Have you contacted Lou?

Dave


----------



## snoman701 (Nov 17, 2019)

Lou is the one to contact.


Sent from my iPhone using Tapatalk


----------



## AshesoftheUniverse (Nov 17, 2019)

I contacted Lou in the past and he gave me the run-around. He wants to coin-in like the other refiners.


----------



## snoman701 (Nov 17, 2019)

Coin-in? 

Can you explain what you mean?



Sent from my iPhone using Tapatalk


----------



## arsenic123 (Nov 26, 2019)

Where to find Lou?? Does anyone have his contact number, his company name or his email id???


----------



## FrugalRefiner (Nov 26, 2019)

Lou is one of our moderators.
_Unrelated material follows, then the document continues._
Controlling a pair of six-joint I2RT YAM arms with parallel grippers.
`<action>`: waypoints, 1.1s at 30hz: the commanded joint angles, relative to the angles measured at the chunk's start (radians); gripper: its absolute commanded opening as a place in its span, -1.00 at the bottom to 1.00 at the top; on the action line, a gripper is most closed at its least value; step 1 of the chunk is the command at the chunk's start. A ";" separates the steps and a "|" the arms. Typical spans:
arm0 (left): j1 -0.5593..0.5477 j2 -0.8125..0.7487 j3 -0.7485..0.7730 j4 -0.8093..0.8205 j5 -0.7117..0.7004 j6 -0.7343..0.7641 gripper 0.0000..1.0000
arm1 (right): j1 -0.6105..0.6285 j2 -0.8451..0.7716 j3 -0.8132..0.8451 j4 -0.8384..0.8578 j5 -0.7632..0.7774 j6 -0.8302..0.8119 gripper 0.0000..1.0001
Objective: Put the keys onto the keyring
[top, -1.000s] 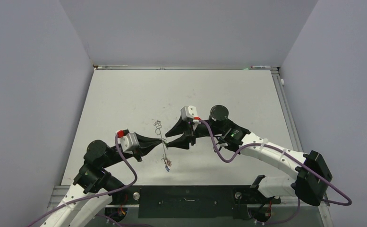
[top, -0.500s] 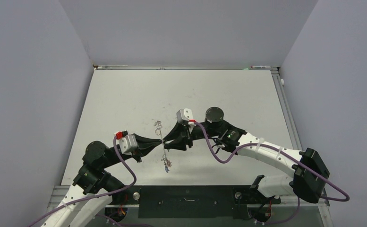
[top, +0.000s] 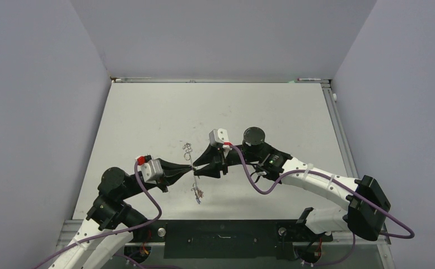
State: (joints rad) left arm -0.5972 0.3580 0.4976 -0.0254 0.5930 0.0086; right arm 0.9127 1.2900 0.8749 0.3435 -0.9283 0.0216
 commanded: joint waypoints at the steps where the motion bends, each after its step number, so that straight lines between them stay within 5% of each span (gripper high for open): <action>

Here is a link to his profile: Lou.

Dave


----------



## Shark (Nov 26, 2019)

AshesoftheUniverse said:


> I contacted Lou in the past and he gave me the run-around. He wants to coin-in like the other refiners.





snoman701 said:


> Coin-in?
> 
> Can you explain what you mean?
> 
> ...



What is the definition of coin-in? Never heard that one before.


----------



## galenrog (Nov 26, 2019)

Just guessing here. “Coin-in” could mean that some wants to be paid for services. Perhaps up front. 

Time for more coffee.


----------



## snoman701 (Nov 26, 2019)

arsenic123 said:


> Where to find Lou?? Does anyone have his contact number, his company name or his email id???



Just send him a private message. Contrary to the post by ashesoftheuniverse, he doesn't give you the runaround.


----------



## nickvc (Nov 27, 2019)

Shark said:


> AshesoftheUniverse said:
> 
> 
> > I contacted Lou in the past and he gave me the run-around. He wants to coin-in like the other refiners.
> ...





It’s an old expression that means he wants to make money or in the opinion of the OP too much money to refine his waste, personally I wouldn’t want to refine it if I was paid to.


----------



## anachronism (Nov 27, 2019)

Did you mean "if I wasn't paid to" Nick?


----------



## nickvc (Nov 27, 2019)

anachronism said:


> Did you mean "if I wasn't paid to" Nick?




Nope what I said it would be a real pain to refine and without an end user the return for the effort would be really bad.


----------



## snoman701 (Nov 27, 2019)

nickvc said:


> anachronism said:
> 
> 
> > Did you mean "if I wasn't paid to" Nick?
> ...



Yeah...it's not fun stuff to play with, that's for sure.


----------



## anachronism (Nov 27, 2019)

Ahh yes Nick sorry- I read it literally as opposed to "I wouldn't refine that even if you paid me" - :lol: :lol: :lol:


----------



## arsenic123 (Dec 1, 2019)

FrugalRefiner said:


> Have you contacted Lou?
> 
> Dave



I sent him message and email too but I think he didn't came online and he is not responding to emails too.


----------



## Lou (Dec 2, 2019)

Sorry we were on holiday here and typically do not get back to any customers on Thanksgiving. 


For the record, I do not know who ashesoftheuniverse is. 

Thanks,


----------